Maybe the issue comes from the way I built the nn ? this is the script I used

#! /usr/bin/env python3

from pathlib import Path
import torch
from torch import nn
import blobconverter


class CatImgs(nn.Module):
    def forward(self, left, right):
        return torch.cat((left, right), 3)


# Define the expected input shape (dummy input)
shape = (1, 3, 1920*2, 1080)
X = torch.ones(shape, dtype=torch.float32)

path = Path("out/")
path.mkdir(parents=True, exist_ok=True)
onnx_file = "out/concat.onnx"

print(f"Writing to {onnx_file}")
torch.onnx.export(
    CatImgs(),
    (X, X),
    onnx_file,
    opset_version=12,
    do_constant_folding=True,
    input_names=["left", "right"],  # Optional
    output_names=["output"],  # Optional
)

# No need for onnx-simplifier here

# Use blobconverter to convert onnx->IR->blob
blobconverter.from_onnx(
    model=onnx_file,
    data_type="FP16",
    shaves=6,
    use_cache=False,
    output_dir="./models",
    optimizer_params=[],
)

I get the following graph

Thank you very much

jakaskerl

Hi apirrone
The model shape looks wrong. Here's how I did it (but with square input instead of 16:9):

#! /usr/bin/env python3

from pathlib import Path
import torch
from torch import nn
import blobconverter

class CatImgs(nn.Module):
    def forward(self, img1, img2):
        return torch.cat((img1, img2), dim=3)

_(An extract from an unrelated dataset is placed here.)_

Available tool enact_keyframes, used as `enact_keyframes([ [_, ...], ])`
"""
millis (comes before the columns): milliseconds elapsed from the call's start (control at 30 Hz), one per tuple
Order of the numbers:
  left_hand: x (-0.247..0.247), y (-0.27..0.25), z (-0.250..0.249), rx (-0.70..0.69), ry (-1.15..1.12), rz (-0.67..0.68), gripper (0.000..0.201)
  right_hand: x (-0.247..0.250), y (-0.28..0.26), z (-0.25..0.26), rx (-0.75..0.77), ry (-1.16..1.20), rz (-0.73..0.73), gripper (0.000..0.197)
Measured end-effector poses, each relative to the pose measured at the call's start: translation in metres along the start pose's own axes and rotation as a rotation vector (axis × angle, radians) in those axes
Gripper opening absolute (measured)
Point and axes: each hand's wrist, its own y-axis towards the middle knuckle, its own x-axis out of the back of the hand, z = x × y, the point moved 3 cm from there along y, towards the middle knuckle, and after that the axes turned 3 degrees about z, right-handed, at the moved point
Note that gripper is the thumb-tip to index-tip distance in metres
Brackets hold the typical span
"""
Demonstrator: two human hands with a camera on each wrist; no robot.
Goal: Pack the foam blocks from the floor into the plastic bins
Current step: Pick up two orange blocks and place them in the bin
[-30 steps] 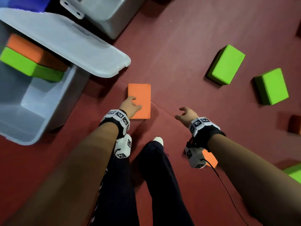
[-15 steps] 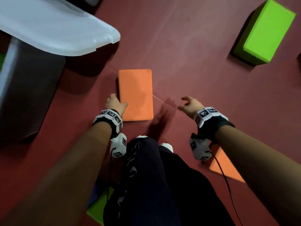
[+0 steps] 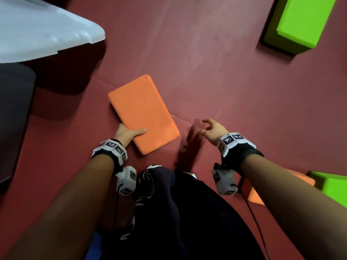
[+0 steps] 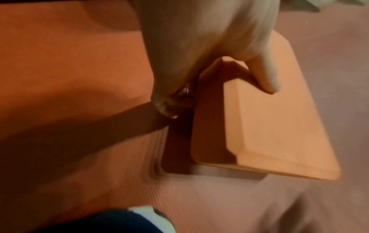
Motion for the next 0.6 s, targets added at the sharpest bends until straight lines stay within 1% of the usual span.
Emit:
enact_keyframes([
  [33, -0.006, 0.004, 0.007, -0.007, -0.033, 0.014, 0.127, 0.000, -0.003, -0.005, -0.005, 0.020, -0.004, 0.052],
  [67, -0.013, -0.004, 0.004, 0.000, -0.051, 0.017, 0.126, 0.000, -0.006, -0.010, -0.008, 0.040, -0.007, 0.053],
  [133, -0.033, -0.038, -0.015, 0.009, -0.041, -0.010, 0.127, 0.003, -0.019, -0.025, -0.028, 0.089, -0.006, 0.053],
  [200, -0.046, -0.067, -0.034, -0.035, 0.100, -0.073, 0.116, 0.008, -0.034, -0.041, -0.053, 0.130, -0.016, 0.053],
  [233, -0.052, -0.079, -0.040, -0.082, 0.171, -0.090, 0.111, 0.011, -0.043, -0.050, -0.071, 0.146, -0.024, 0.052],
  [333, -0.073, -0.112, -0.056, -0.213, 0.370, -0.065, 0.102, 0.017, -0.073, -0.080, -0.132, 0.202, -0.062, 0.052],
  [400, -0.087, -0.129, -0.060, -0.245, 0.535, -0.065, 0.096, 0.017, -0.091, -0.097, -0.164, 0.244, -0.076, 0.052],
  [467, -0.108, -0.149, -0.062, -0.262, 0.670, -0.020, 0.096, 0.019, -0.110, -0.123, -0.213, 0.299, -0.093, 0.051],
  [533, -0.129, -0.166, -0.065, -0.277, 0.759, 0.035, 0.099, 0.019, -0.126, -0.146, -0.247, 0.327, -0.103, 0.051],
  [600, -0.155, -0.185, -0.067, -0.304, 0.852, 0.060, 0.098, 0.022, -0.139, -0.174, -0.285, 0.356, -0.118, 0.052],
])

# Define the expected input shape (dummy input)
shape = (1, 3, 1080, 1080)
X = torch.ones(shape, dtype=torch.float32)

path = Path("out/")
path.mkdir(parents=True, exist_ok=True)
onnx_file = "out/concat.onnx"

print(f"Writing to {onnx_file}")
torch.onnx.export(
    CatImgs(),
    (X, X),
    onnx_file,
    opset_version=12,
    do_constant_folding=True,
    input_names = ['img1', 'img2'], # Optional
    output_names = ['output'], # Optional
)

# No need for onnx-simplifier here

# Use blobconverter to convert onnx->IR->blob
blobconverter.from_onnx(
    model=onnx_file,
    data_type="FP16",
    shaves=5,
    use_cache=False,
    output_dir="../models",
    optimizer_params=[]
)

apirrone

jakaskerl

Ah yes indeed ! I mixed up the output shape with the input shape …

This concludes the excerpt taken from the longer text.